- [Exercise description]: A verbatim reproduction of the lines below, from the line containing "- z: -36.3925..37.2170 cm" through the line containing "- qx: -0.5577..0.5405", both ends included, is the whole required output.

- [Dataset extract]:

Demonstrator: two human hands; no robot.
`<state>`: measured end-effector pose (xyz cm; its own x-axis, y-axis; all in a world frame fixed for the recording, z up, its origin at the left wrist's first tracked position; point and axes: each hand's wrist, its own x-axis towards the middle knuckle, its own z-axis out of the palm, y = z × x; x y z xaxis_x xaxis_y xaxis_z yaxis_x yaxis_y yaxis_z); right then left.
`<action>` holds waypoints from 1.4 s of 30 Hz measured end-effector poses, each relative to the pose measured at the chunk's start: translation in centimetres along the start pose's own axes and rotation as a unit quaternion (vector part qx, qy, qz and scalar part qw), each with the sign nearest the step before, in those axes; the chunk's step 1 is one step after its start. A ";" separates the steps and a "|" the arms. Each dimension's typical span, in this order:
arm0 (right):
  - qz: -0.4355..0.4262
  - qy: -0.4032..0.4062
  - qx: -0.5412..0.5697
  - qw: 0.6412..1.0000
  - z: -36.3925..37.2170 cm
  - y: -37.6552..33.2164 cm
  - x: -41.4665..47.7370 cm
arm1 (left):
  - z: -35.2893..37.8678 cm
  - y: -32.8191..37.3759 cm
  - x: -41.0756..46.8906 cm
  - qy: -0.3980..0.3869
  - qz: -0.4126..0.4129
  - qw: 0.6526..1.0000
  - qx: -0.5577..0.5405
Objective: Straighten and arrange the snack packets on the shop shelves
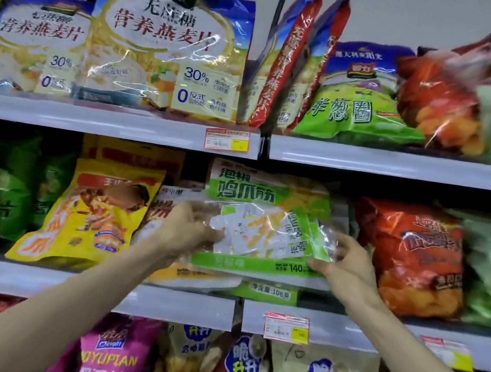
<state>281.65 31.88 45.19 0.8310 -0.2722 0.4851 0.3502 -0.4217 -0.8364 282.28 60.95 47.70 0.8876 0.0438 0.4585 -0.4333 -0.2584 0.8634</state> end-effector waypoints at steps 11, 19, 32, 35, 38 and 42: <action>-0.058 0.023 -0.208 0.976 -1.8 2.9 -0.9 | 3.5 -0.1 0.9 -0.005 0.086 0.965 0.246; -0.074 -0.012 -0.270 0.960 -1.7 3.2 -1.7 | 2.7 0.4 -2.4 -0.074 0.055 0.939 0.331; -0.101 -0.063 -0.281 0.952 -2.0 4.5 -4.1 | 4.7 -2.1 -1.4 -0.041 0.129 0.929 0.345; -0.115 -0.069 -0.295 0.946 -2.6 4.6 -4.1 | 5.6 -2.2 -2.0 -0.032 0.138 0.905 0.402; -0.140 -0.084 -0.299 0.940 -3.3 4.7 -4.5 | 5.7 -2.0 -2.6 -0.036 0.128 0.883 0.450; -0.177 -0.110 -0.298 0.932 -3.9 4.1 -4.9 | 5.8 -1.0 -3.8 -0.025 0.102 0.855 0.507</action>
<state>277.33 28.16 40.34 0.8003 0.1312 0.5851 0.3714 -0.8745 -0.3118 280.23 55.40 43.87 0.8263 -0.1366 0.5464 -0.2438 -0.9613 0.1282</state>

- [Answer box]:
  - z: -36.3925..37.2170 cm
  - y: -37.6552..33.2164 cm
  - x: -41.4665..47.7370 cm
arm1 (left):
  - z: -35.2893..37.8678 cm
  - y: -32.8191..37.3759 cm
  - x: -41.0756..46.8906 cm
  - qy: -0.3980..0.3869
  - qz: -0.4126..0.4129
  - qw: 0.6526..1.0000
  - qx: -0.5577..0.5405

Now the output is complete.